Segment Start: EXERCISE DATA

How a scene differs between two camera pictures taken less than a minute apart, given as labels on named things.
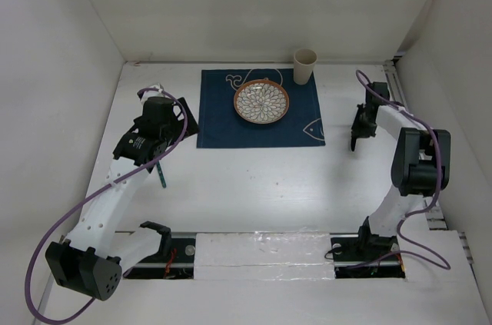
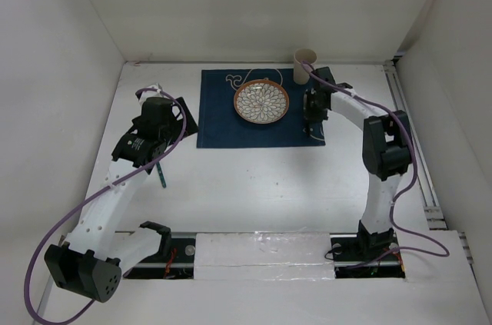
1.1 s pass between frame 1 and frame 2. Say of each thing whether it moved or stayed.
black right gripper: moved
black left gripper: stayed
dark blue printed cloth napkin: stayed
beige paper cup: stayed
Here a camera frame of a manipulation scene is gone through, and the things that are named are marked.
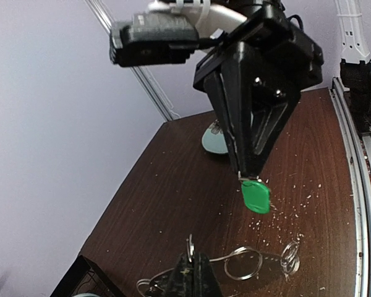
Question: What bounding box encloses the light blue flower plate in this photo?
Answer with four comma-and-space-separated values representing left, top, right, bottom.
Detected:
202, 120, 228, 155

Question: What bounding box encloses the right aluminium wall post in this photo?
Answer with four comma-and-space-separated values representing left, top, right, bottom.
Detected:
85, 0, 181, 122

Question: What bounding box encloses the black wire dish rack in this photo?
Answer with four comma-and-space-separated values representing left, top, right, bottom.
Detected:
51, 255, 125, 296

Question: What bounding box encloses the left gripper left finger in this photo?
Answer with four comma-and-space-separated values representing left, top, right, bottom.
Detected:
163, 254, 194, 297

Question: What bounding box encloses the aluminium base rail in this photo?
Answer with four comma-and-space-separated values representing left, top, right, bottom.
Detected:
330, 77, 371, 296

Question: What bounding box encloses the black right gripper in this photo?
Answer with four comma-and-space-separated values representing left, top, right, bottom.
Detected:
193, 2, 324, 177

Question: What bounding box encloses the green key tag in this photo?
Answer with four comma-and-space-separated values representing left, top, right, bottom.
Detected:
241, 180, 270, 214

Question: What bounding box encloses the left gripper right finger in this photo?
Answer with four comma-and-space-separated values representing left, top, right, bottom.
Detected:
192, 253, 223, 297

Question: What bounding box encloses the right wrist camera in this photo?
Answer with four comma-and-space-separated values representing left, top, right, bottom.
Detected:
108, 0, 248, 68

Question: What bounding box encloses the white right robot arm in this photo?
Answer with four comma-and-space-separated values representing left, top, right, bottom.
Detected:
194, 1, 371, 181

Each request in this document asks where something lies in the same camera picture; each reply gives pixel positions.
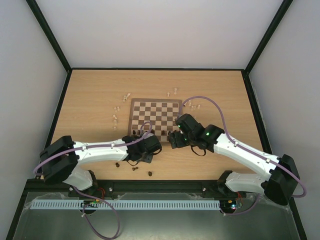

Segment End: EXERCISE DATA

* **EXERCISE AIM**: For each line above that contains the word "Question", make a copy.

* **RESULT**:
Question: What bounding box encloses the light blue flower plate in this photo?
Question: What bounding box encloses the right aluminium wall post in this photo?
Question: What bounding box encloses the black wire dish rack in this photo?
Question: What bounding box encloses the left gripper left finger in this photo?
Question: What bounding box encloses the aluminium base rail in this photo?
Question: What bounding box encloses the black right gripper in this photo?
Question: What bounding box encloses the green key tag in this photo?
Question: What bounding box encloses the left gripper right finger in this photo?
Question: What bounding box encloses the right wrist camera in this photo?
Question: What bounding box encloses the white right robot arm in this photo?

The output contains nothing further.